Le modèle de gouvernance rwandais, longtemps cité pour la forte implication des citoyens dans la vie publique, fait aujourd’hui face à un nouveau défi : la baisse de la participation communautaire observée depuis la pandémie de Covid-19.
S’exprimant lors du Conseil national de dialogue (Umushyikirano), la Directrice générale du Rwanda Governance Board (RGB), Doris Picard Uwicyeza, a relevé une diminution de l’engagement des citoyens dans des cadres civiques clés tels que l’Umuganda et les conseils de citoyens, des mécanismes historiquement centraux dans l’appropriation des politiques publiques.
Selon elle, les avancées socio-économiques enregistrées par le Rwanda au cours des dernières décennies ne sont pas uniquement le fruit de l’action gouvernementale, mais reposent largement sur l’implication active des citoyens dans la mise en œuvre des programmes nationaux.
« Notre développement a été possible parce que les citoyens se sont approprié les programmes du gouvernement et ont participé directement à leur exécution », a-t-elle rappelé, avertissant qu’un affaiblissement de cette dynamique pourrait ralentir les ambitions du pays inscrites dans la Vision 2050.
La responsable du RGB a particulièrement interpellé la jeunesse, soulignant que son engagement sera déterminant pour l’avenir du modèle de gouvernance rwandais. Elle l’a invitée à jouer un rôle plus actif dans la vie civique et dans les programmes publics.
« Lorsque vous participez, vous n’êtes plus seulement bénéficiaires, vous devenez partenaires », a-t-elle déclaré.
Uwicyeza a également rappelé les profondes transformations opérées dans la gouvernance locale, contrastant l’époque actuelle avec celle des anciens bourgmestres, marquée par la peur et la coercition. Elle a évoqué une période où les citoyens convoqués à la commune se rendaient aux réunions munis de couvertures, incertains de pouvoir rentrer chez eux.
« La gouvernance a totalement changé par rapport à ces années-là », a-t-elle affirmé, soulignant le choix délibéré du Rwanda de bâtir des institutions au service des citoyens, respectueuses de leurs droits et fondées sur l’égalité.

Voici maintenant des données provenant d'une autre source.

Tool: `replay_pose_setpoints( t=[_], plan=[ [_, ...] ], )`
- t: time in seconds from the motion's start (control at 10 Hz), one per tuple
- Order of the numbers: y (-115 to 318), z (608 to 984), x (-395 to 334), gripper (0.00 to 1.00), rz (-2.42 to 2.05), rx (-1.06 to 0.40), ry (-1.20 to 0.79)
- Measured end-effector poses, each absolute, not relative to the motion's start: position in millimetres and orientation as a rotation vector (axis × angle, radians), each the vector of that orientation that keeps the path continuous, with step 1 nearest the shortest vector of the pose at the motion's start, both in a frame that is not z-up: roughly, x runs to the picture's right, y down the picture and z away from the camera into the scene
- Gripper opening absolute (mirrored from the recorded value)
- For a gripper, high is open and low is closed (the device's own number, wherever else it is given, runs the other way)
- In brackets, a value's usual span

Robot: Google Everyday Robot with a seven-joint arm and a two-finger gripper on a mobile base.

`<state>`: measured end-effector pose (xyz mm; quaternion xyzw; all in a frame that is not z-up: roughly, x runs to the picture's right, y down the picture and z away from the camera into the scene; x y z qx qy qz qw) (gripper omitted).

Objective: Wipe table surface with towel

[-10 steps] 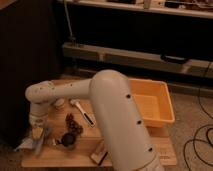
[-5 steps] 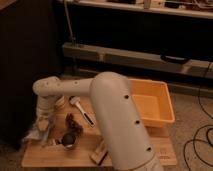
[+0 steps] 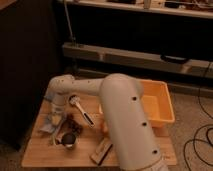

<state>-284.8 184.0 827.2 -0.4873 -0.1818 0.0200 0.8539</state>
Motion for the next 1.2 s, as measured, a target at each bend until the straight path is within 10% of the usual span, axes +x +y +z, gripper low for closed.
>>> replay_pose_setpoints(
  t=[0.6,1.2],
  plan=[
    [212.1,747.8,-280.3,0.00,-0.024,-1.021,-0.396],
    [213.4,784.4,-367.7,0.00,-0.163,-1.034,-0.452]
  ],
)
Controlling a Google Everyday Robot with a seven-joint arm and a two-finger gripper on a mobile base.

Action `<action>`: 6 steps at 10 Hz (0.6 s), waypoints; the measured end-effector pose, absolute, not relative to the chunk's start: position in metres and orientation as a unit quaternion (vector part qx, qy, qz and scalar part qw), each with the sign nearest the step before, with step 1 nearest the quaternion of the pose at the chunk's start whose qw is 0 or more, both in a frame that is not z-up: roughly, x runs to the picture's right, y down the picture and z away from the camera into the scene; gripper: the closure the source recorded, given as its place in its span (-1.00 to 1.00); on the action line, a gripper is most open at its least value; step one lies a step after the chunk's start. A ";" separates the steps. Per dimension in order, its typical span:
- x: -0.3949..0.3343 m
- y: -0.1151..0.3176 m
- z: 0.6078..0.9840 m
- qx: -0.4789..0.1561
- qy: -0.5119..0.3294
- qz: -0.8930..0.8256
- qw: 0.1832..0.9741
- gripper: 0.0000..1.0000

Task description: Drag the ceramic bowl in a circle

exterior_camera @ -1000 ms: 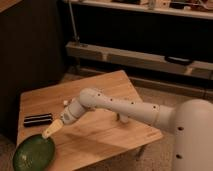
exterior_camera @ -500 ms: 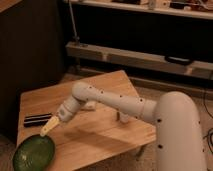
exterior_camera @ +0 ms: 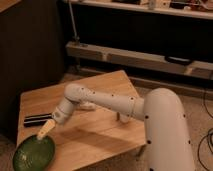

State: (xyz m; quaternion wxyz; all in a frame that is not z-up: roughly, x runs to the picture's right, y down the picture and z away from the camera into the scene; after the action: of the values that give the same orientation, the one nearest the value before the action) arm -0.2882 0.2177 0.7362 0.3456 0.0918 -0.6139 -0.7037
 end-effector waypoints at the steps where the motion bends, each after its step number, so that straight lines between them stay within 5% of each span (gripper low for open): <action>1: -0.289 0.219 0.741 0.083 -0.610 -0.708 0.345 -0.04; 4: -0.292 0.223 0.749 0.071 -0.607 -0.714 0.342 0.41; 6: -0.295 0.227 0.753 0.063 -0.604 -0.719 0.338 0.25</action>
State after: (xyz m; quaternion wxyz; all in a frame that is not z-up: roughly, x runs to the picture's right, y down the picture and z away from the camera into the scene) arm -0.2945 0.2266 0.7528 0.3380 0.0634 -0.6041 -0.7189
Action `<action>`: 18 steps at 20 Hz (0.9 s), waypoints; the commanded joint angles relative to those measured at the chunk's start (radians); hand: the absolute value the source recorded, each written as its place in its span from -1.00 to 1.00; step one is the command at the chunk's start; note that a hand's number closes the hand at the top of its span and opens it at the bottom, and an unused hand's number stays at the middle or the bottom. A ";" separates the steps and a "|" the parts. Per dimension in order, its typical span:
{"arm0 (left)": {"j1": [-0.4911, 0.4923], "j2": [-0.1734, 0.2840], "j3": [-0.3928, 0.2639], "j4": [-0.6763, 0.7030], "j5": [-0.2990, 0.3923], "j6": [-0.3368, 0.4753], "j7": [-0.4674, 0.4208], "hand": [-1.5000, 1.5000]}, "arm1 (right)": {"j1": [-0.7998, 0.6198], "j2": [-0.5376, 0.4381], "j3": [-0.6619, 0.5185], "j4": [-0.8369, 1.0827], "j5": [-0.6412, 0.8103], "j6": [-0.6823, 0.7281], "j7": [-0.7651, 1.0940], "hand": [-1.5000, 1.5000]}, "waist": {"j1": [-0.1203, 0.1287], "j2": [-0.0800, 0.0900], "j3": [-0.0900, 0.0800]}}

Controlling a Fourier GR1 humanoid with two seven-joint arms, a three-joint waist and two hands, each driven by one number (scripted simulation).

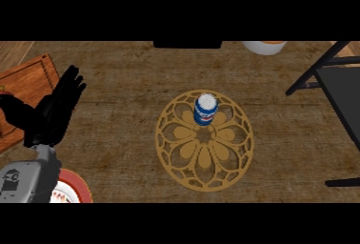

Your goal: Pick the lemon from the placemat and place it in the tiered shelf

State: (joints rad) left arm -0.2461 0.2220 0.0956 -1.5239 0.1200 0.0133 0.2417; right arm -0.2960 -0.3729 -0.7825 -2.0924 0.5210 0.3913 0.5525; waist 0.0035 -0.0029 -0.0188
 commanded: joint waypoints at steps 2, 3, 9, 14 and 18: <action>0.006 -0.009 -0.003 0.005 -0.008 0.003 -0.014 0.00 | 0.034 -0.015 -0.093 0.093 0.051 -0.057 0.059 1.00 | -0.008 0.005 0.019; 0.023 0.024 0.024 0.031 0.014 -0.037 -0.038 0.00 | 0.039 -0.017 -0.089 0.125 0.077 -0.082 0.037 -1.00 | -0.002 0.008 0.019; -0.017 0.020 0.034 0.051 0.019 -0.035 -0.027 0.00 | 0.033 -0.056 -0.157 0.241 0.028 -0.221 -0.163 -1.00 | -0.008 0.005 0.020; 0.013 -0.006 0.007 -0.014 -0.004 -0.014 -0.017 0.00 | -0.024 -0.139 -0.181 0.407 -0.022 -0.323 -0.280 -1.00 | -0.001 0.003 0.019; 0.025 -0.019 -0.004 0.008 -0.026 -0.011 -0.030 0.00 | 0.023 -0.232 -0.244 0.449 -0.141 -0.218 -0.245 -1.00 | -0.007 0.002 0.019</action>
State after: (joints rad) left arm -0.2509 0.2206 0.1060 -1.5202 0.1155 -0.0011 0.2412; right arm -0.2878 -0.5230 -0.9837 -1.7385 0.4513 0.1270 0.3133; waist -0.0011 -0.0020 -0.0064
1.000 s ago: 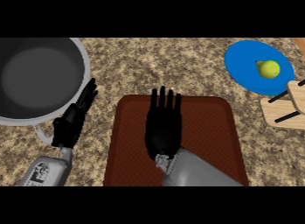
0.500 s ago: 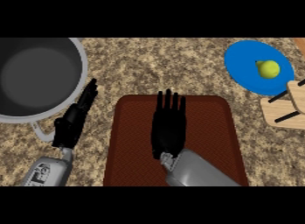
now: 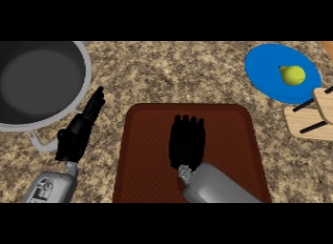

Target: Pick the bell pepper from the tray and place it in the tiered shelf

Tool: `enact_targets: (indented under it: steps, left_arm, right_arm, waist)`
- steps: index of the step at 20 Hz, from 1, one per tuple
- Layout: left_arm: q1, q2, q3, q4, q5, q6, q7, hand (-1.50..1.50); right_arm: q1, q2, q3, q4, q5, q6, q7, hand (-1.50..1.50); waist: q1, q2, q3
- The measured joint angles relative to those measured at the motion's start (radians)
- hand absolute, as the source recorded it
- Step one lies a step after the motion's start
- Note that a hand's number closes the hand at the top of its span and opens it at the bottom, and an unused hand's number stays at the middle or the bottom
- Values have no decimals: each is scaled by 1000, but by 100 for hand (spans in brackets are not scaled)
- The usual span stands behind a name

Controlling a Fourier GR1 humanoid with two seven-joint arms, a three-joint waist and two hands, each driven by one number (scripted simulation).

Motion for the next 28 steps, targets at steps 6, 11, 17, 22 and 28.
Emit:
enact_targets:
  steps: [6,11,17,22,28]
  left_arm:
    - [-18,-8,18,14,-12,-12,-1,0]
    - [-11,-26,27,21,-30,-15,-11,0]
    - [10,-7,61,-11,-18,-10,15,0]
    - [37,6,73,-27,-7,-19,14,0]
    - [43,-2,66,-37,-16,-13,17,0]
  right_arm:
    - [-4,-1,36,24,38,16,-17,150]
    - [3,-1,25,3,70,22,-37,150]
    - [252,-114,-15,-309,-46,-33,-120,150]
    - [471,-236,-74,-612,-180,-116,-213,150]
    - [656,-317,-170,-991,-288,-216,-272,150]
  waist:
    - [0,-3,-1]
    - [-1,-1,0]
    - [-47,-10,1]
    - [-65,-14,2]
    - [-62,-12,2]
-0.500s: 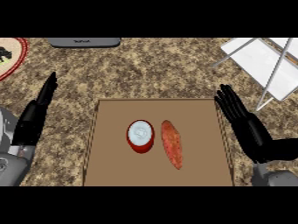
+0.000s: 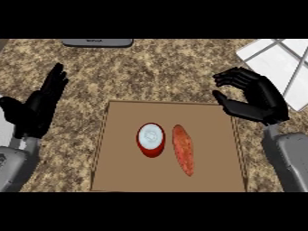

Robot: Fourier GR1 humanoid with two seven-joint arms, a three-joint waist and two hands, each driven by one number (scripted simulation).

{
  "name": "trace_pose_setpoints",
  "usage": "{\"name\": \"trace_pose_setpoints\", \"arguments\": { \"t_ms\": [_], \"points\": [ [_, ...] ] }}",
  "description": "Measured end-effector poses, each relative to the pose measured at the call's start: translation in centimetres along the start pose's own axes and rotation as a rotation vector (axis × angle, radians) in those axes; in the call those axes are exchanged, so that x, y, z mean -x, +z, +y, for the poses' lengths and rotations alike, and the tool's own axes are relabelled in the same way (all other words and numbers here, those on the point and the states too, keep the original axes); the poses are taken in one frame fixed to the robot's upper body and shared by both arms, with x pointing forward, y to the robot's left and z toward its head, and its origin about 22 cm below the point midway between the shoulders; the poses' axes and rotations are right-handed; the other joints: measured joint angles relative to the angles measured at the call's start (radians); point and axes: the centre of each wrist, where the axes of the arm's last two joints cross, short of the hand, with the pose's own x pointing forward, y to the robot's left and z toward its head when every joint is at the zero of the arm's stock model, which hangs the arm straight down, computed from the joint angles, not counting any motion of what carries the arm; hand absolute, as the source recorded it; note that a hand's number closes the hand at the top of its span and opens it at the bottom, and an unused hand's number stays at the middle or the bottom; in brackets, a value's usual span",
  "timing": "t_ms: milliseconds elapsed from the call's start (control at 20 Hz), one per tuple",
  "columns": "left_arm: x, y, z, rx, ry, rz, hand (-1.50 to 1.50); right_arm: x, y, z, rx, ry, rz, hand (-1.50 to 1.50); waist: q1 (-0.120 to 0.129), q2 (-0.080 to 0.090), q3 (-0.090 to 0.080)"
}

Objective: Pick the sweet potato from the tray and place it in the tiered shelf

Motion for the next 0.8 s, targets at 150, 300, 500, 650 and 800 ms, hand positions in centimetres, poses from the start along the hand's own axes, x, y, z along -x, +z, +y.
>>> {"name": "trace_pose_setpoints", "arguments": {
  "t_ms": [150,300,500,650,800],
  "points": [
    [-0.5,-0.1,0.1,0.005,0.049,0.027,0.0,0.4,-1.3,0.5,-0.065,-0.135,0.005,-1.5,-0.001,0.0,0.002],
    [-0.8,0.2,0.6,0.001,0.065,0.042,0.0,-0.3,-2.0,-0.3,-0.154,-0.18,-0.034,-1.5,-0.007,-0.002,0.003],
    [-0.6,0.3,1.0,-0.014,0.077,0.052,0.0,-3.5,-2.4,-0.9,-0.305,-0.108,-0.021,-1.5,-0.02,-0.006,0.002],
    [-0.7,0.5,1.0,-0.014,0.079,0.056,0.0,-5.4,-2.5,-1.3,-0.431,0.028,0.052,-1.5,-0.022,-0.009,0.001],
    [-0.8,0.3,1.2,-0.019,0.078,0.057,0.0,-8.4,-2.8,-0.6,-0.537,0.27,0.108,-1.5,-0.024,-0.011,0.0]
  ]
}}
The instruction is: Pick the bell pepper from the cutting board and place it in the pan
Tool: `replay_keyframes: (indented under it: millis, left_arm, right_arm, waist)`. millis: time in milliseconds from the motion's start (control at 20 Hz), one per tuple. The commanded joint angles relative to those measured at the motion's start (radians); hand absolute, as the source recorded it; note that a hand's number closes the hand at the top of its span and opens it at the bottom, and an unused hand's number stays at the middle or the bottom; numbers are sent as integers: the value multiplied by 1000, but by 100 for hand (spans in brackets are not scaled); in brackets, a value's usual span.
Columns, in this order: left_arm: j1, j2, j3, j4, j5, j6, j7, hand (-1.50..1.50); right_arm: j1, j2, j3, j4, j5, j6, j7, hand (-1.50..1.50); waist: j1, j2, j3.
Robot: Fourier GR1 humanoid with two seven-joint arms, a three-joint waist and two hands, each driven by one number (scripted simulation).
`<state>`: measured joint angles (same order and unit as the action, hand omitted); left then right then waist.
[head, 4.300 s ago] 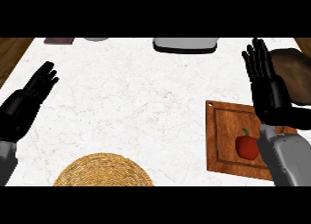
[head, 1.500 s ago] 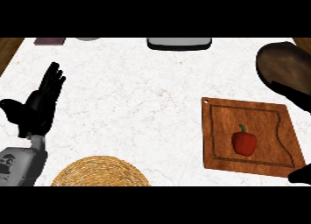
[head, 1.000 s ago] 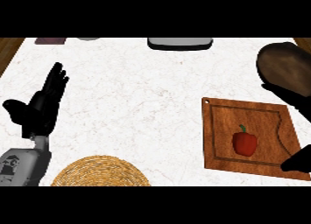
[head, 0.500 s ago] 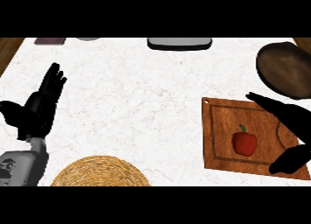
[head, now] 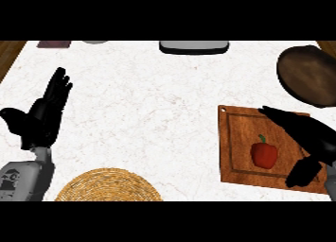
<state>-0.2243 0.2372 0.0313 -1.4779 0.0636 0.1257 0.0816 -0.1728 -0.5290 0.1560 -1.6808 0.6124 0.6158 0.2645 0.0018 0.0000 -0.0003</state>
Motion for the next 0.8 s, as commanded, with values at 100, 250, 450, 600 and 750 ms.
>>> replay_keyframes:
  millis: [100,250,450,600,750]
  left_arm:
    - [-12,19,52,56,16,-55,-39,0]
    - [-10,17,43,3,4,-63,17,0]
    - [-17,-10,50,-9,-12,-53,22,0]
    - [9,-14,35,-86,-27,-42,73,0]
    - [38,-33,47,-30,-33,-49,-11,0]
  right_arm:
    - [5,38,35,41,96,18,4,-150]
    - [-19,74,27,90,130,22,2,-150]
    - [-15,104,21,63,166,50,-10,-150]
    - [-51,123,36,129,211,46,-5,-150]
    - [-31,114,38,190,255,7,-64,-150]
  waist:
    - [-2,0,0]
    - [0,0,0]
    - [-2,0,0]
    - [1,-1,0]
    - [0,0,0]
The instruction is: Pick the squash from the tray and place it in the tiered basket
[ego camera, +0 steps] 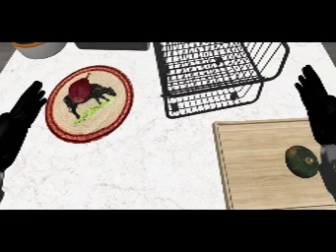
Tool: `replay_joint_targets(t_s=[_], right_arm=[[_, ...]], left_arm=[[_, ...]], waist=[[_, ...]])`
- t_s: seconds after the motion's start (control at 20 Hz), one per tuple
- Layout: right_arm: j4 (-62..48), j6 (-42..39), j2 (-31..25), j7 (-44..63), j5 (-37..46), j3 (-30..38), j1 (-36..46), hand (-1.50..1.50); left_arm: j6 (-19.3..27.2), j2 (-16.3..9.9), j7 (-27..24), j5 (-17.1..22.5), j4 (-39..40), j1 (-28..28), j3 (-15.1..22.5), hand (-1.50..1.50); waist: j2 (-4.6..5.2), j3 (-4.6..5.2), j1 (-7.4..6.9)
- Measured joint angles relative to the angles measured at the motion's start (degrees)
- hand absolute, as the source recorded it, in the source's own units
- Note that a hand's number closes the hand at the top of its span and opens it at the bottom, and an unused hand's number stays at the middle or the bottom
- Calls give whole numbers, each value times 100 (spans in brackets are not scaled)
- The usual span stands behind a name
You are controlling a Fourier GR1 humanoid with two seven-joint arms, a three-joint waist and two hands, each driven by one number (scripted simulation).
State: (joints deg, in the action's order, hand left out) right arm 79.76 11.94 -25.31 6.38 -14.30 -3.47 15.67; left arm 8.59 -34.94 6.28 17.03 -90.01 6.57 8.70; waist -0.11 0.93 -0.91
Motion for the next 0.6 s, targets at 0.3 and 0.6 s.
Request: replay_joint_targets(t_s=[0.3, 0.6], right_arm=[[-296, 490, 419, -208, 253, 152, 286, -150], [-854, 1155, 956, -1040, 534, 340, 251, -150]], left_arm=[[-53, 836, -579, -215, 326, 56, 362, 0], [-254, 1450, -975, -227, 725, 39, 701, 0]], waist=[[25, -72, 75], [42, -87, 80]])
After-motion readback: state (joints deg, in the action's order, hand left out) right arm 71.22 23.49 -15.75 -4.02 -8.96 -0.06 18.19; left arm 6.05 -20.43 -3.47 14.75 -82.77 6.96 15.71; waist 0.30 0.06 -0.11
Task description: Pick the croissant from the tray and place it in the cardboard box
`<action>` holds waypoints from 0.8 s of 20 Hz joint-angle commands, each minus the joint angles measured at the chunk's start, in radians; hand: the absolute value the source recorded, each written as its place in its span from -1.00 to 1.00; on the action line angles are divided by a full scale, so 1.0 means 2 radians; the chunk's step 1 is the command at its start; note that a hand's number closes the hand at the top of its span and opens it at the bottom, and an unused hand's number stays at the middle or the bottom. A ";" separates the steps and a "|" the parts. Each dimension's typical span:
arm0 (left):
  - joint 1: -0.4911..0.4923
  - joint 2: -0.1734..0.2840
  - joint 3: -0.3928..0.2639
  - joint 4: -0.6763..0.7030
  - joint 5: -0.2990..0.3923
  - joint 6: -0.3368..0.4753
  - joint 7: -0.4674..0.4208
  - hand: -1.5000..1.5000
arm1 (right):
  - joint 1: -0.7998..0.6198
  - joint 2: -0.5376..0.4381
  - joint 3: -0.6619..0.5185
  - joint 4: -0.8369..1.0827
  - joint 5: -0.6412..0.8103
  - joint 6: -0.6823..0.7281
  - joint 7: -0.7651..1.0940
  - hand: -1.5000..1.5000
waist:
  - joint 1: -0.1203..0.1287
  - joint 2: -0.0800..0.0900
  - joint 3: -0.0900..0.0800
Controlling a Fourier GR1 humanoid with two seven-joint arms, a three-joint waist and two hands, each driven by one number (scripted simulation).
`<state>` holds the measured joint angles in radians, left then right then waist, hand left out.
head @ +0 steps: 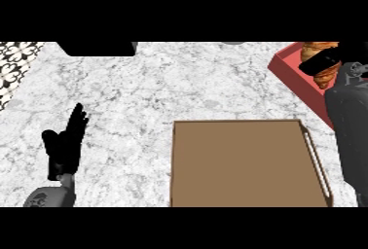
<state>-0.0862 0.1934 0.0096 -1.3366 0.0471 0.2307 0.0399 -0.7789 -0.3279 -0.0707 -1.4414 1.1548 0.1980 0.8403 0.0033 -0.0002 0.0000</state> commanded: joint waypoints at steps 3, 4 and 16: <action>0.001 -0.014 -0.007 0.000 -0.013 0.007 -0.009 0.00 | -0.015 -0.047 -0.069 0.123 -0.025 -0.084 -0.085 1.00 | 0.005 0.002 0.000; 0.016 -0.007 -0.005 -0.013 -0.009 -0.001 -0.002 0.00 | 0.013 -0.056 -0.078 0.128 -0.039 -0.096 -0.116 1.00 | 0.005 0.002 0.000; -0.007 -0.010 -0.003 -0.009 -0.011 -0.008 0.007 0.00 | -0.059 -0.138 -0.126 0.449 -0.025 -0.234 -0.265 1.00 | 0.018 0.007 0.001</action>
<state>-0.1066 0.1720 0.0045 -1.3353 0.0232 0.2226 0.0431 -0.8762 -0.5467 -0.3061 -0.7083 1.0801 -0.2110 0.3716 0.0318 0.0128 0.0012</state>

Aujourd’hui, a-t-elle expliqué, la qualité de la gouvernance se mesure à travers le fonctionnement des institutions, l’accessibilité des services publics et la capacité des autorités à écouter la voix des citoyens.
Les recherches annuelles du Rwanda Governance Board sur la gouvernance et la prestation de services montrent une amélioration significative de la confiance entre les citoyens et l’État au cours des trente dernières années. Elles mettent toutefois en évidence des défis persistants, notamment en matière d’efficacité, de rapidité et de réactivité des services publics.
« Les citoyens ne se demandent plus seulement si les services existent, mais s’ils sont fournis à temps, s’ils sont faciles à utiliser et adaptés aux nouvelles technologies », a-t-elle souligné, notant que les attentes ont évolué avec l’accès accru à l’éducation et aux outils numériques.
Elle a enfin rappelé que les progrès du Rwanda reposent sur une collaboration étroite entre les institutions publiques et les citoyens, citant la période 2008-2011 durant laquelle plus d’un million de personnes sont sorties de la pauvreté grâce, notamment, à l’appropriation collective des programmes de développement communautaire et de protection sociale.
À l’approche des objectifs de long terme du pays, le message de la responsable du RGB est sans équivoque : la pérennité des acquis dépendra autant de la solidité des institutions que de la capacité à revitaliser l’engagement citoyen au cœur de la gouvernance.